期刊
AMERICAN JOURNAL OF OBSTETRICS AND GYNECOLOGY
卷 185, 期 4, 页码 781-785出版社
MOSBY, INC
DOI: 10.1067/mob.2001.117304
关键词
homocysteine; preeclampsia; folate; vitamin B-12; methylenetetrahydrofolate reductase polymorphism
OBJECTIVE: The aim of our study was to determine if an elevated plasma homocysteine level In early pregnancy is associated with the development of severe preeclampsia. STUDY DESIGN: Blood samples were obtained from patients attending their first antenatal visit. Cases were asymptomatic women who subsequently developed severe preeclampsia. Controls were matched for gestational age and date of sample collection. Plasma homocysteine level was measured by using fluorescence polarization immunoassay. RESULTS: There were 56 patients with severe preeclampsia from whom blood samples were obtained at a mean (+/- SD) gestation of 15.3 weeks (+/-4.04 weeks) and 112 controls at 14.9 weeks (+/-3.41 weeks).
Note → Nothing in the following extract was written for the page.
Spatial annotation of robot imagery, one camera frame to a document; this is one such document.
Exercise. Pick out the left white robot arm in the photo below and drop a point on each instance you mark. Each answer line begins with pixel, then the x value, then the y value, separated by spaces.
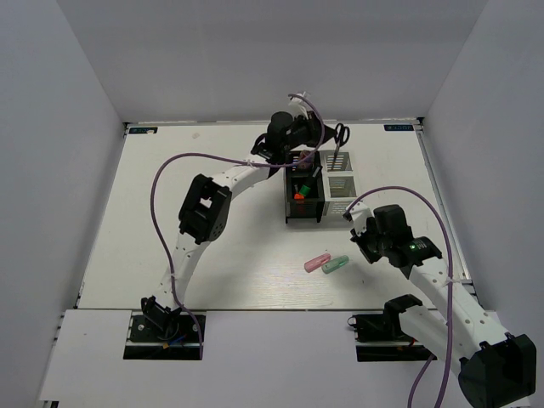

The preeclampsia cases had a mean (+/- SD) homocysteine level of 9.8 mu mol/L (+/-3.3 mu mol/L), whereas controls had a mean homocysteine level of 8.4 mu mol/L (+/-1.9 mu mol/L), P less than or equal to .0001. CONCLUSION: Women who develop severe preeclampsia have higher plasma homocysteine levels in early pregnancy than women who remain normotensive throughout pregnancy. An elevated plasma homocysteine level In early pregnancy can increase the risk of developing severe preeclampsia by almost threefold.